- Task brief
Every entry below should be written out exactly, and no image should appear.

- Data records

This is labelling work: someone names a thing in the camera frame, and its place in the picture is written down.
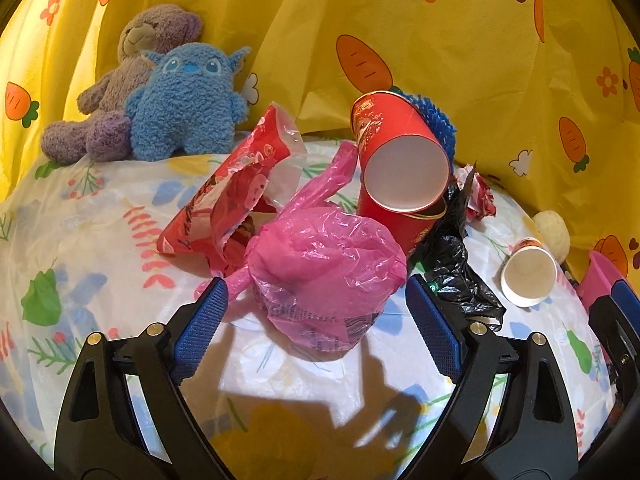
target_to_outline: white paper cup
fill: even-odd
[[[524,238],[513,248],[502,268],[502,293],[516,306],[535,306],[551,294],[556,272],[556,261],[540,241]]]

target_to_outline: pink cup
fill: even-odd
[[[589,259],[589,269],[578,286],[578,296],[587,312],[599,297],[610,296],[611,288],[617,281],[626,282],[625,277],[604,254],[590,251]]]

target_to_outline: blue monster plush
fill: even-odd
[[[134,156],[153,162],[179,148],[188,155],[230,153],[235,125],[248,114],[234,76],[249,50],[227,56],[209,44],[188,43],[164,55],[144,52],[155,68],[124,107]]]

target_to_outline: yellow curtain
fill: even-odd
[[[0,38],[0,199],[44,125],[79,117],[124,24],[165,2],[203,17],[203,41],[253,48],[250,124],[276,101],[303,132],[344,134],[362,92],[421,92],[457,126],[459,162],[565,218],[578,277],[597,248],[640,288],[640,52],[609,0],[24,0]]]

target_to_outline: stuffed animal
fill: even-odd
[[[120,35],[119,67],[78,96],[78,109],[91,114],[89,118],[47,126],[40,141],[44,154],[59,164],[73,164],[87,153],[97,162],[126,158],[131,152],[130,119],[123,106],[151,73],[140,52],[165,54],[197,40],[201,30],[200,17],[176,5],[156,5],[140,12]]]
[[[248,114],[246,101],[234,92],[234,76],[248,53],[244,47],[226,56],[205,43],[179,46],[165,56],[145,52],[155,69],[125,104],[135,158],[162,160],[180,148],[188,155],[230,153],[234,127]]]
[[[571,248],[571,237],[562,217],[555,211],[541,211],[533,217],[533,223],[556,261],[564,263]]]

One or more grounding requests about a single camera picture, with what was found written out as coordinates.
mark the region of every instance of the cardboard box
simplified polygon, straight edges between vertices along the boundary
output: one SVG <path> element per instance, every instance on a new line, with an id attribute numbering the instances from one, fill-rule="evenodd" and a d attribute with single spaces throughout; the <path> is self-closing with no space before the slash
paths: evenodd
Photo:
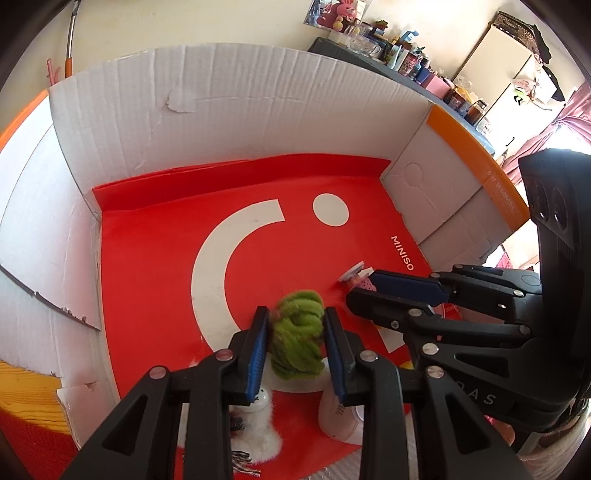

- Task answer
This is labelling work: someone names a thing in the camera frame, and its place in the picture is written down.
target_to_outline: white paper cup
fill: even-odd
[[[524,238],[513,248],[502,268],[502,293],[516,306],[535,306],[551,294],[556,272],[556,261],[540,241]]]

target_to_outline: pink cup
fill: even-odd
[[[589,259],[589,269],[578,286],[578,296],[587,312],[599,297],[610,296],[611,288],[617,281],[626,282],[625,277],[604,254],[590,251]]]

target_to_outline: blue monster plush
fill: even-odd
[[[134,156],[153,162],[179,148],[188,155],[230,153],[235,125],[248,114],[234,76],[249,50],[227,56],[209,44],[188,43],[164,55],[144,52],[155,68],[124,107]]]

target_to_outline: yellow curtain
fill: even-odd
[[[0,38],[0,199],[44,125],[79,117],[124,24],[165,2],[203,17],[203,41],[253,48],[250,124],[276,101],[303,132],[344,134],[362,92],[421,92],[457,126],[459,162],[565,218],[578,277],[597,248],[640,288],[640,52],[609,0],[24,0]]]

target_to_outline: stuffed animal
fill: even-odd
[[[120,35],[119,67],[78,96],[78,109],[91,114],[89,118],[47,126],[40,141],[44,154],[59,164],[73,164],[87,153],[97,162],[126,158],[131,152],[130,119],[123,106],[151,73],[140,52],[165,54],[197,40],[201,30],[200,17],[176,5],[156,5],[140,12]]]
[[[248,114],[246,101],[234,92],[234,76],[248,53],[244,47],[226,56],[205,43],[179,46],[165,56],[145,52],[155,69],[125,104],[135,158],[162,160],[180,148],[188,155],[230,153],[234,127]]]
[[[571,248],[571,237],[562,217],[555,211],[541,211],[533,217],[533,223],[556,261],[564,263]]]

One or more grounding requests about a single camera picture, with what was found written out as coordinates.
mark the region of every instance of the cardboard box
simplified polygon, straight edges between vertices along the boundary
output: one SVG <path> element per instance, every instance on a new line, with an id attribute numbering the instances from one, fill-rule="evenodd" and a d attribute with single spaces throughout; the <path> is self-closing with no space before the slash
paths: evenodd
Photo:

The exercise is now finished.